Il essayait de le rassurer, mais c’était lui-même qu’il essayait de convaincre. Jamais de toute sa vie, avait-il connu un moment aussi effrayant ; à part l’invasion des démons à Baldt. Il était stupéfait. Tout était arrivé si vite.

— Cassandra, regarde dans mes yeux et répète après moi, formula Shayne qui se pencha vers sa compagne. Nous allons survivre ! Tu m’entends ? Nous allons survivre. Prends une grande respiration… C’est ça… Nous allons survivre…

— Nous allons… nous allons… couina Cassandra.

La guérisseuse suffoquait d’hyperventilation. Elle enfouit son visage dans la poitrine musclée de son bien-aimé, tandis que Misaki l’enlaçait par l’arrière. Flint constata que Lucas maintenait aussi le champ de force avec sa propre magie. Il était assis près du feu de camp et insufflait tout son mana dans l’enchantement du groupe. Le capitaine préféra ne pas le distraire.

Ce fut à cet instant que des craquelures apparurent dans la bulle magique, ce qui laissa pénétrer de petits bouts de cet étrange nuage ténébreux qui dévorait tout à l’extérieur. La première chose que Flint fit, fut de courir en direction de son mari. Il se jeta dans ses bras, mais il était trop tard. Cet instant serait leur dernier moment, ensemble.

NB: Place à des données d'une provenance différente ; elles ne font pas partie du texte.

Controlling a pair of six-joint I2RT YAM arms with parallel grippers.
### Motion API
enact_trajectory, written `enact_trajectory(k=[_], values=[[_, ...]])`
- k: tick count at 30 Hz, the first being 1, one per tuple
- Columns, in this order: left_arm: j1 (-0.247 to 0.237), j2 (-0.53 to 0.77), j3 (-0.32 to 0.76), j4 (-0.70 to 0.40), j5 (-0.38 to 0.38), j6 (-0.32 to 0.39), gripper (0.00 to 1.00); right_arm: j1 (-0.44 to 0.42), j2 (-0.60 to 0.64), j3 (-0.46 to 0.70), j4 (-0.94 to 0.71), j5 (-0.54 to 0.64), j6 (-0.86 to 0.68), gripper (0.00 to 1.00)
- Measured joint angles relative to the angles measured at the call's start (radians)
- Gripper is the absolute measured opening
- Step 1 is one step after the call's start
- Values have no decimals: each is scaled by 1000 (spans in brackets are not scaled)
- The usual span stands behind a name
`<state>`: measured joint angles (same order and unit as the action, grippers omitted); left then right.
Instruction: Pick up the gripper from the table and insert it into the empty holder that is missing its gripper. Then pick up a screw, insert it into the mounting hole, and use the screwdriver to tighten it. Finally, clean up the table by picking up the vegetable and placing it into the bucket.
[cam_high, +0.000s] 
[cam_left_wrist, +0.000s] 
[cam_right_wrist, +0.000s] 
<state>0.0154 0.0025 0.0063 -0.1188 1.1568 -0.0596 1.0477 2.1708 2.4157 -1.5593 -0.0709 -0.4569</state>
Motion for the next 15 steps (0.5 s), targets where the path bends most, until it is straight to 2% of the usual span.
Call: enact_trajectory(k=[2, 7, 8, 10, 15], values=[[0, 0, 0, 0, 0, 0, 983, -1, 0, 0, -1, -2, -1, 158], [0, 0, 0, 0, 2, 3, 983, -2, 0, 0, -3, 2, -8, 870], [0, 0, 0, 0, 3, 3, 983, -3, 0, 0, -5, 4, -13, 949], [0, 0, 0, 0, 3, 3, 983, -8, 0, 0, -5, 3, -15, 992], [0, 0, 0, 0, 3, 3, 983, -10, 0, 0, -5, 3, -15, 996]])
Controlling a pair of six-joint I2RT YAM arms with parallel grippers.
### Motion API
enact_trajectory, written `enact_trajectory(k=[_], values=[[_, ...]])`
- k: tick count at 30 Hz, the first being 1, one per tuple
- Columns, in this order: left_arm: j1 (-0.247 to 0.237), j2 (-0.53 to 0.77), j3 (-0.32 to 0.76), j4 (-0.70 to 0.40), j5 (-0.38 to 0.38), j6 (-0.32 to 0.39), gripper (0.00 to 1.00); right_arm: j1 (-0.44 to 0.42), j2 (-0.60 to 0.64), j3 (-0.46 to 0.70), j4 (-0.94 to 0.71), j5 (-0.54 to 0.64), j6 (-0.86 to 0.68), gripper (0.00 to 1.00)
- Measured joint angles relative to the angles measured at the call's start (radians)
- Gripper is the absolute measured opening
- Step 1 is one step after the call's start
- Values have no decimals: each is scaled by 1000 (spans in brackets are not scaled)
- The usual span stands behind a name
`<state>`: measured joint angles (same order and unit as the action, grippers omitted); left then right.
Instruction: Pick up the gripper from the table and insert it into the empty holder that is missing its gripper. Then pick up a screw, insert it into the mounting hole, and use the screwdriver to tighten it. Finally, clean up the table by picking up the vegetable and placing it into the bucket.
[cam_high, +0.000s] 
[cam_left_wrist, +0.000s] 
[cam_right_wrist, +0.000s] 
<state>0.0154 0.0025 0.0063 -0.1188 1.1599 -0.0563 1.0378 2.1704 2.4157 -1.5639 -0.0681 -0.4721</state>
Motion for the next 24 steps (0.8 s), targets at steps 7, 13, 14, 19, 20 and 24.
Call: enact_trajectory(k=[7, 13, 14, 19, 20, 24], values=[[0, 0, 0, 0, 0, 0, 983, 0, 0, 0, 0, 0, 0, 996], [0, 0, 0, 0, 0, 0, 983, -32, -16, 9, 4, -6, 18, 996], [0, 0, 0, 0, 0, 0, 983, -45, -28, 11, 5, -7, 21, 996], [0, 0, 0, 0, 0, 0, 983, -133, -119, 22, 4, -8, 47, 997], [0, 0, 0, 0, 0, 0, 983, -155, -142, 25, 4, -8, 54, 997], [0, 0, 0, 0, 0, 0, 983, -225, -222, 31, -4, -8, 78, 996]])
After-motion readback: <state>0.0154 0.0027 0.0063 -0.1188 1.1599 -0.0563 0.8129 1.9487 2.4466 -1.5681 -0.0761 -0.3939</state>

— Gabriel, je t’ai... commença celui-ci.

Mais son visage avait déjà disparu, ainsi que le bout de ses bras. Le colosse poussa un énorme cri, et sentit son cœur faire un bond dans sa poitrine.

— Flint, non ! cria-t-il. Tout sauf ça ! Oh Athéna, pit-

La phrase de Gabriel fut aussi interrompue, car il venait d’être dévoré vivant par le nuage obscur. La dernière chose à disparaître était le bout de son bedon. Dia et Charlie se tournèrent en direction de l’endroit où s’étaient trouvés leurs protecteurs. Ils étaient sur le point de crier leurs noms quand ils disparurent eux aussi.

Cordelia Lawson fut la suivante à se faire engloutir par la matière noire. Il ne restait plus que sa dague, gisant là où elle s’était trouvée.

Ce fut ensuite le tour de Cassandra qui embrassa les lèvres de Shayne, au moment où celui-ci se fit absorber à son tour. Misaki se tourna vers Lucas et tendit un bras dans sa direction, mais il avait déjà disparu, ainsi que le feu de camp. Il ne restait plus que Luna, Wyatt et les autres esprits élémentaires éparpillés dans le noir.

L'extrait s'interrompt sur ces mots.